:: TASK INSTRUCTIONS ::
Could you reproduce, word for word, everything below from the line containing "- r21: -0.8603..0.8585" down to the line containing "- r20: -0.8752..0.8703", with both of those lines included and no others?
*** Begin section ***
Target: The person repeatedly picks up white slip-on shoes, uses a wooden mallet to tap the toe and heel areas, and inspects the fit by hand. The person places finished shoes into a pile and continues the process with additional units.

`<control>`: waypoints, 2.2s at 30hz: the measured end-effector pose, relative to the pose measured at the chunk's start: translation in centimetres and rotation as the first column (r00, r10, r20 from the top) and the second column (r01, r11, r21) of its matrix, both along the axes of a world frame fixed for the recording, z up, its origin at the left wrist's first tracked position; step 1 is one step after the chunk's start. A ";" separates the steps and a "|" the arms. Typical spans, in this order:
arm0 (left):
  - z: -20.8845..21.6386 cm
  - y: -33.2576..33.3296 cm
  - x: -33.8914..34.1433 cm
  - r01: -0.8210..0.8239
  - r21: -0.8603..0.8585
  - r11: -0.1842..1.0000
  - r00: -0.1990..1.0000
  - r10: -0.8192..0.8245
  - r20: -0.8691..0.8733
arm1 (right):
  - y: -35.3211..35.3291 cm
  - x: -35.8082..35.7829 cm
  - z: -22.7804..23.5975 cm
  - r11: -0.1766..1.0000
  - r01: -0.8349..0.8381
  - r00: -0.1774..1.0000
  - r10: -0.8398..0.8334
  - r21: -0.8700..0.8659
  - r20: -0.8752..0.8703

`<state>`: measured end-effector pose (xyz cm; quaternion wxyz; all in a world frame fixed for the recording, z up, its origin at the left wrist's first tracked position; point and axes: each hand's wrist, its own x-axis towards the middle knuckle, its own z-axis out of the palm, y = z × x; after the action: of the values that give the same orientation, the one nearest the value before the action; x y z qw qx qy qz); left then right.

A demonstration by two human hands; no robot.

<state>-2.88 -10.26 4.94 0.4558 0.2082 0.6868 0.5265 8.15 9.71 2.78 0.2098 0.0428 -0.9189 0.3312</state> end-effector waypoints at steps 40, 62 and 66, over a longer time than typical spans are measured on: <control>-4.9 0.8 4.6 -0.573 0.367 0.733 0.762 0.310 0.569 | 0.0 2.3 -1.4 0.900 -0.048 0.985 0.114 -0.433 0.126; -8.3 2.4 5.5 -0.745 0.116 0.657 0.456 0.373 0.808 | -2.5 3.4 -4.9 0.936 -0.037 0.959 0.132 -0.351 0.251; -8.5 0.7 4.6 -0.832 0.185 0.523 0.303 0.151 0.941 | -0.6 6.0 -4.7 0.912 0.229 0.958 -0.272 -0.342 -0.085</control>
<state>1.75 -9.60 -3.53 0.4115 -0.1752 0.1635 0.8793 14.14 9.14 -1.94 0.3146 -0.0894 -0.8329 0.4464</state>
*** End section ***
:: TASK RESULT ::
  - r21: -0.8603..0.8585
  - r11: -0.1842..1.0000
  - r00: -0.1990..1.0000
  - r10: -0.8192..0.8245
  - r20: -0.8691..0.8733
arm1 (right):
  - y: -35.3211..35.3291 cm
  - x: -35.8082..35.7829 cm
  - z: -22.7804..23.5975 cm
  - r11: -0.1766..1.0000
  - r01: -0.8349..0.8381
  - r00: -0.1774..1.0000
  - r10: -0.8398..0.8334
  - r21: -0.8700..0.8659
  - r20: -0.8752..0.8703

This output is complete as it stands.